Bloomberg wants to close down the remaining 241 plants in the U.S. by 2030.
Former New York City Mayor Michael Bloomberg is spending more of his personal fortune towards the left’s radical environmental agenda, this time pledging $500 million to shutter every coal mine in the United States by 2030 to slow the production of cheap, clean, and plentiful natural gas.
Since 2002, more than half the country’s 530 coal plants have been taken offline or slated for retirement, and Bloomberg hopes to close the other 241 plants by 2020.
Bloomberg said the $500 million program, Beyond Carbon, will put the United States on track toward a 100 percent clean energy economy by working with advocates to “build on leadership and climate progress already underway.”
“We’re in a race against time with climate change, and yet there is virtually no hope of bold federal action on this issue for at least another two years,” Bloomberg said in a statement. “Mother Nature is not waiting on our political calendar, and neither can we.”
The New York Times reported on the former mayor of New York City’s Beyond Carbon campaign.
“The effort will bypass Washington, where Mr. Bloomberg has said national action appears unlikely because of a divided Congress and a president who denies the established science of climate change,” the Times reported.
“We’re in a race against time with climate change, and yet there is virtually no hope of bold federal action on this issue for at least another two years,” Bloomberg said in a statement released before he announced his financial pledge in a commencement address at the Massachusetts Institute of Technology (MIT). “Mother Nature is not waiting on our political calendar, and neither can we.”
The Times reported:
A spokesman for Mr. Bloomberg said most of the money would be spent over the next three years, though the time frame could be extended. It will fund lobbying efforts by environmental groups — in state legislatures, City Councils and public utility commissions — that aim to close coal plants and replace them with wind, solar and other renewable power. Part of the cash also will go toward efforts to elect local lawmakers who prioritize clean energy.
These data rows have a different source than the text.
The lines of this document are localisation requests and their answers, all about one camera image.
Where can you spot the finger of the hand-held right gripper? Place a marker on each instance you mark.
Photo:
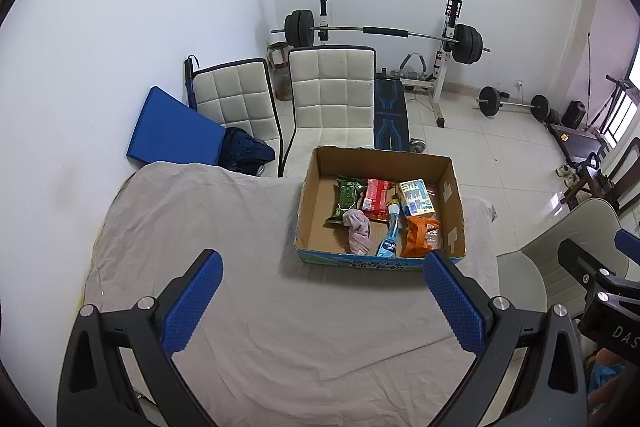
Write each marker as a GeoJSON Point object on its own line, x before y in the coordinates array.
{"type": "Point", "coordinates": [580, 259]}
{"type": "Point", "coordinates": [631, 241]}

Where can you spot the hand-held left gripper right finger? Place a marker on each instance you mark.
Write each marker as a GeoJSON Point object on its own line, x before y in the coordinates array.
{"type": "Point", "coordinates": [454, 302]}

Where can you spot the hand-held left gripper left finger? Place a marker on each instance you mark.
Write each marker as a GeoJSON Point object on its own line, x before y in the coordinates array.
{"type": "Point", "coordinates": [194, 302]}

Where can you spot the orange snack packet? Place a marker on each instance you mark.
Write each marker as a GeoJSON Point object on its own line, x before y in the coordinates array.
{"type": "Point", "coordinates": [417, 234]}

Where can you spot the white blue tissue pack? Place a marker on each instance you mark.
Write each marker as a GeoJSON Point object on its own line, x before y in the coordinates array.
{"type": "Point", "coordinates": [415, 197]}

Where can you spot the pinkish grey sock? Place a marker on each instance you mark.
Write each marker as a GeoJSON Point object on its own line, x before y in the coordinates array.
{"type": "Point", "coordinates": [357, 232]}

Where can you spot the red snack packet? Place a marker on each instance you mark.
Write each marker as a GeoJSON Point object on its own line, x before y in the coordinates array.
{"type": "Point", "coordinates": [376, 194]}

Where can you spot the cardboard box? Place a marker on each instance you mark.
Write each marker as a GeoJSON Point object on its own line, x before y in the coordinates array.
{"type": "Point", "coordinates": [315, 227]}

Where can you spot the green snack packet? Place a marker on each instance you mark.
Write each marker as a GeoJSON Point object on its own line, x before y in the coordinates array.
{"type": "Point", "coordinates": [346, 197]}

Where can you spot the grey plastic chair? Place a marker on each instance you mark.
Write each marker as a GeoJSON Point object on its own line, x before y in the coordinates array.
{"type": "Point", "coordinates": [545, 257]}

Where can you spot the light blue cloth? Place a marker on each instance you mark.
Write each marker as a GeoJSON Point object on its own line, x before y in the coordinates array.
{"type": "Point", "coordinates": [607, 379]}

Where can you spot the brown wooden chair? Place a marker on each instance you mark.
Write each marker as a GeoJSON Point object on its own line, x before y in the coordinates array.
{"type": "Point", "coordinates": [625, 172]}

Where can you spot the pair of light shoes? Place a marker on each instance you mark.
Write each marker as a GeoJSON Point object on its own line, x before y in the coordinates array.
{"type": "Point", "coordinates": [567, 174]}

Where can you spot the treadmill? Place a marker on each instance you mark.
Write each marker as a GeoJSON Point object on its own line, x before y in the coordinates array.
{"type": "Point", "coordinates": [577, 139]}

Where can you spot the black speaker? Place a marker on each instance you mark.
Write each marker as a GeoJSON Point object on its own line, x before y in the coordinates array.
{"type": "Point", "coordinates": [575, 114]}

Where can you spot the black weight plates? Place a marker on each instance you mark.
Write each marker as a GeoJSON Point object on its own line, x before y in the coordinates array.
{"type": "Point", "coordinates": [554, 117]}

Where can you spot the dark blue garment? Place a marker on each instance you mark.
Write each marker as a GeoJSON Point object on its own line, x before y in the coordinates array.
{"type": "Point", "coordinates": [247, 152]}

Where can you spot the metal bowl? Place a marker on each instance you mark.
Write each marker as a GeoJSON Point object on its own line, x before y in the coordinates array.
{"type": "Point", "coordinates": [418, 146]}

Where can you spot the blue foam mat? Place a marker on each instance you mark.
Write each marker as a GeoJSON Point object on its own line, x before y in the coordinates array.
{"type": "Point", "coordinates": [172, 129]}

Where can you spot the short barbell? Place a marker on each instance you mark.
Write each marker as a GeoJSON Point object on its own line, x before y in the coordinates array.
{"type": "Point", "coordinates": [490, 101]}

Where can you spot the black weight bench pad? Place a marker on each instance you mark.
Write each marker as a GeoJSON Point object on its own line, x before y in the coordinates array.
{"type": "Point", "coordinates": [390, 112]}

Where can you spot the white quilted chair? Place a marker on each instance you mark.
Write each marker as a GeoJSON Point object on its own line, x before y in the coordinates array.
{"type": "Point", "coordinates": [235, 99]}
{"type": "Point", "coordinates": [330, 92]}

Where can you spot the white barbell rack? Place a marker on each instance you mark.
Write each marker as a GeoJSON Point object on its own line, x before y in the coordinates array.
{"type": "Point", "coordinates": [442, 82]}

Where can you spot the long barbell with black plates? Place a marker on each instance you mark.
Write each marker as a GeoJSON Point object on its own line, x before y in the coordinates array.
{"type": "Point", "coordinates": [467, 44]}
The campaign will be based on the need to avoid the most dangerous effects of climate change, but will also emphasize the economic benefits of switching to clean energy.
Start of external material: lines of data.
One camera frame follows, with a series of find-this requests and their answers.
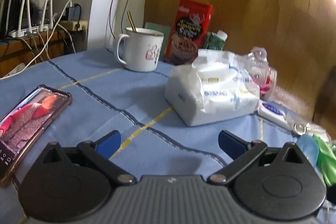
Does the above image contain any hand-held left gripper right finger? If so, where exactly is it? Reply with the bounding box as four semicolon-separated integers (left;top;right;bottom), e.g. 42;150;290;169
209;130;302;185

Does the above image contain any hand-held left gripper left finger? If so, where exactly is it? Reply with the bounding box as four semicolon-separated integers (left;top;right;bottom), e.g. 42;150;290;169
42;130;137;185

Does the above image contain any white packet with blue label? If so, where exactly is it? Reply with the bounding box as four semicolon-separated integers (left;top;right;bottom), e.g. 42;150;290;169
257;100;297;131

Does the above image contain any green packet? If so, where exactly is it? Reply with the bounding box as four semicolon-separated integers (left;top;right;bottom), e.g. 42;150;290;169
314;135;336;186

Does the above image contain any white tissue pack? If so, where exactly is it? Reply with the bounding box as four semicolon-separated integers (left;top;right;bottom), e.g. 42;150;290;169
164;49;261;127

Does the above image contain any blue tablecloth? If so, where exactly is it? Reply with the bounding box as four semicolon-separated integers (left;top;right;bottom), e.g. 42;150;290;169
0;48;336;224

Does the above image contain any pink scrunchie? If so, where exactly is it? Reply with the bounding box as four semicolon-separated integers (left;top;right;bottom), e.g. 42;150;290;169
259;77;274;95

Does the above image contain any metal keyring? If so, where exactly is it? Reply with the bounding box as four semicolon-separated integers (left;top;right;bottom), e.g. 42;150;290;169
293;123;311;135

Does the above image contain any plastic wrapped cup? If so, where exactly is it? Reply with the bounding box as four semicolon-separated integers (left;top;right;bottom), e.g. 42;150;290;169
247;47;278;98

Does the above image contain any smartphone with lit screen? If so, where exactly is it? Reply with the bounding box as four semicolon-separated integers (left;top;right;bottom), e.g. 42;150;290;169
0;85;72;181

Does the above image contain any white enamel mug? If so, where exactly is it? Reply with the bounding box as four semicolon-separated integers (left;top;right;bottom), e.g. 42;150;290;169
117;27;165;72

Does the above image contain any green and white carton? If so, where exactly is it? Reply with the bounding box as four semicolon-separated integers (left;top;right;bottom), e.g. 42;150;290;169
203;30;228;51

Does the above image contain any red food box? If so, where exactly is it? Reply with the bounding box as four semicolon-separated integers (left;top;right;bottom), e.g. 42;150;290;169
165;0;214;65

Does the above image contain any gold metal spoon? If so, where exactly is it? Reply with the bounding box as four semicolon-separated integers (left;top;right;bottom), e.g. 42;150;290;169
127;11;137;32

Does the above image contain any beige power strip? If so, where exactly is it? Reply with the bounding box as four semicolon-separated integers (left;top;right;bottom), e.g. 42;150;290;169
56;20;88;30

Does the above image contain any teal card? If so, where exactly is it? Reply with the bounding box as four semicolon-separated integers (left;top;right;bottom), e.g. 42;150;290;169
145;22;172;35

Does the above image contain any wooden shelf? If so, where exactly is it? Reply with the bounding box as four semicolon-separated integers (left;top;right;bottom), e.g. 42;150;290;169
0;27;87;77

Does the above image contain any black charger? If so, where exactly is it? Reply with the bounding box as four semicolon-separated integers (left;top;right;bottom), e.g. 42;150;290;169
66;4;82;20

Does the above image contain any white router with antennas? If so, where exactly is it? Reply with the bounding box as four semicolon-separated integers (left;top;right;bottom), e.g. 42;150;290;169
8;0;57;38

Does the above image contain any brown cardboard sheet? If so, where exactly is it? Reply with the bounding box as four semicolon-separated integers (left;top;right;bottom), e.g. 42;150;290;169
144;0;336;119

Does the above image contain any white cable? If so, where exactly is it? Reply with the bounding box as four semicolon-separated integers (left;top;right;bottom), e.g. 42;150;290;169
0;27;71;80
Bloomberg has announced he will not run for the Democrat 2020 presidential nomination, but fighting climate change is becoming a major plank in many candidates’ platforms. However, none have joined Bloomberg so far in wanting to slow down natural gas production.
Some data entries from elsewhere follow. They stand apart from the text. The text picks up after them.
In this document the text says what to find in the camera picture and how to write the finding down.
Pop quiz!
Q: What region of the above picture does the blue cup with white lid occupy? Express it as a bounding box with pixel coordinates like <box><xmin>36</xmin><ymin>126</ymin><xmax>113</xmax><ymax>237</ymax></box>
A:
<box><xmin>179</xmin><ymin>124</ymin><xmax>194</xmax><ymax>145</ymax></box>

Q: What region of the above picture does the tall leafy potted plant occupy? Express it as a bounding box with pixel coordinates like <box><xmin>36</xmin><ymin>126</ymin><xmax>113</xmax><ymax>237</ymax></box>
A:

And, in fact, according to the federal Energy Information Agency, natural gas not only benefits consumers with affordable energy but has helped the environment by reducing CO2 emissions.
Even the Progressive Policy Institute produced a report in 2014 titled “Exporting U.S. Natural Gas: The Benefits Outweigh the Risks”:
Not only has the shale gas boom benefited the economy, but we have seen environmental benefits as well. According to the U.S. Environmental Protection Agency (EPA), greenhouse gas emissions decreased by 3.4 percent from 2011 to 2012.8 This reduction can be attributed to many factors, but fuel switching (coal to natural gas) in electricity generation has played a major role, as electricity production in 2012 accounted for 32 percent of all U.S. greenhouse gas emissions.
And many are skeptical about Bloomberg’s campaign, including Karen Harbert, president of the American Gas Association, who said in the Times report that without natural gas, renewable energy “would be stagnant” and the resource is “foundational in our energy landscape.”